December 5, 2008 |  4:00 pm

Willsmithhug1

It has finally begun.

This week has marked the official kickoff to the neverending cycle of awards shows and banquets, or as I like to call it, "The Season Of The 10,000 Thank Yous."

"Slumdog Millionaire" director Danny Boyle was winging his way from New York to L.A. when suddenly Fox Searchlight President Peter Rice (who found out the news as he was toying around with the airline's new Internet capabilities) gave him a glass of champagne and congratulated him on winning the best picture award from the National Board Of Review. Boyle told me he was floored.

"What a great way to get such good news. I'm really happy because this will just inspire the studio to support the movie even more," he told us at Thursday night's annual Fox Searchlight holiday party at Dominicks.

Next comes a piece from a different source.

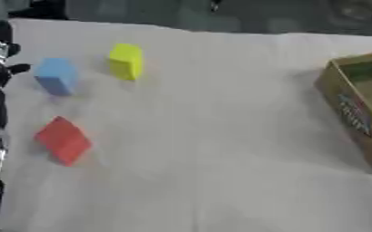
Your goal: Pick up the objects with one hand, pass them to the other hand, and then place them into the box on the other side of the table.
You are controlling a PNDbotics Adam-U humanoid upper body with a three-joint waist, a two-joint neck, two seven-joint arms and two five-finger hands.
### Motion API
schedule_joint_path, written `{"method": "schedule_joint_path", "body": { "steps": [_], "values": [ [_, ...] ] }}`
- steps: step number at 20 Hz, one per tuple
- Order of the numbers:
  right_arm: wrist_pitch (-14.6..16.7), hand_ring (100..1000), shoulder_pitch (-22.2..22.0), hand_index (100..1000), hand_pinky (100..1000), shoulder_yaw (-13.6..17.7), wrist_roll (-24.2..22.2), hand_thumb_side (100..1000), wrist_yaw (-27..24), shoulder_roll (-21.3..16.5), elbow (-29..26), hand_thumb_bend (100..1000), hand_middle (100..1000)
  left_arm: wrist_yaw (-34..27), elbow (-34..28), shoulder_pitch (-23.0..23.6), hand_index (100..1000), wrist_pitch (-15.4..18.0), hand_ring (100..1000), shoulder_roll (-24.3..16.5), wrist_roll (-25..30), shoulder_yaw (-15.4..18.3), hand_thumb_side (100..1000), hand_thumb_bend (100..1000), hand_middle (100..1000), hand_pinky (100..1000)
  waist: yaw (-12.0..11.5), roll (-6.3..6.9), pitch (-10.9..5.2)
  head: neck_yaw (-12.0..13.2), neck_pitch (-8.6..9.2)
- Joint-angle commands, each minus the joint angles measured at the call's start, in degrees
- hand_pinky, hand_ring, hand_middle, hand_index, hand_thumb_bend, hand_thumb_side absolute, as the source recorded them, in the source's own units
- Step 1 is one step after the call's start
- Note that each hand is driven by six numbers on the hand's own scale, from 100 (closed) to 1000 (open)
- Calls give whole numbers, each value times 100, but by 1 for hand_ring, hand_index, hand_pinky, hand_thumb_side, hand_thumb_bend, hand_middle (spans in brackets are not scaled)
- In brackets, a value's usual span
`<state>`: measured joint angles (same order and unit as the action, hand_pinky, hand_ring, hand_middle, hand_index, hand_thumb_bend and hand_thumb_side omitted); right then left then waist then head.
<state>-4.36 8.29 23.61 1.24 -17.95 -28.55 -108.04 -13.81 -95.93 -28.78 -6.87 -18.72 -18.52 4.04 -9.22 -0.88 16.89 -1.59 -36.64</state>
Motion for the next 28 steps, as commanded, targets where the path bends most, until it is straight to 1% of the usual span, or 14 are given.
{"method": "schedule_joint_path", "body": {
  "steps": [1,16,17,18,23,25,28],
  "values": [
    [4,763,24,790,1000,35,-13,605,19,-141,-37,100,773,28,-78,-53,773,5,791,-116,0,16,532,511,567,650,-7,-58,-84,-18,60],
    [8,764,23,791,1000,37,-5,603,27,-160,-41,100,773,161,-110,-102,775,-30,793,-93,-18,30,531,510,571,651,-9,-52,-88,-42,-24],
    [8,764,22,791,1000,40,0,604,25,-161,-40,100,773,178,-119,-117,775,-36,793,-88,-12,24,529,535,571,651,-11,-52,-88,-49,-25],
    [6,764,24,791,1000,41,2,604,25,-165,-34,100,773,195,-131,-133,775,-43,793,-83,-6,16,530,509,571,651,-11,-50,-87,-54,-25],
    [15,764,36,791,1000,48,11,603,14,-200,-5,100,773,253,-154,-163,775,-77,795,-122,36,-21,528,509,573,651,8,-32,-90,-84,-109],
    [16,763,32,791,1000,59,24,604,7,-206,-4,100,773,290,-116,-233,776,-104,795,-256,55,-39,528,506,573,652,17,-20,-91,-77,-127],
    [8,763,27,790,1000,55,20,604,-4,-228,-10,100,773,476,83,-502,778,-199,793,-711,232,-144,521,500,575,655,28,16,-102,-54,-171]
  ]
}}
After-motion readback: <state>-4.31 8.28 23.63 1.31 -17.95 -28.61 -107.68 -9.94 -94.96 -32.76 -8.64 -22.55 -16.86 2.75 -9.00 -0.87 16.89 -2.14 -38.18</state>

Rice later said the captain was even going to make an announcement to the entire plane but Rice thought maybe the champagne would be enough. Obviously the Searchlight crew was thrilled with the win, as it could just be the start of many more. Rice mentioned he was also happy that Searchlight's Toronto acquisition, "The Wrestler" was named in the NBR's top-10 list (which is actually 11 if you count 'Slumdog'). He did say he was disappointed "Australia" got no mention. Rice spent much of the last year shepherding Baz Luhrmann's epic through production for big Fox as well. Busy guy.

"Slumdog's" success, though, points up another sad irony. Just when it finally hit the jackpot producing Boyle's rapturously reviewed film, Warner Independent was dissolved and Searchlight was able to grab 50% of the movie from Warner and bragging rights during awards season. Reportedly, Searchlight's other awards contender, "The Wrestler," was also initially developed at Warner Independent. The Business of Show is often a strange one.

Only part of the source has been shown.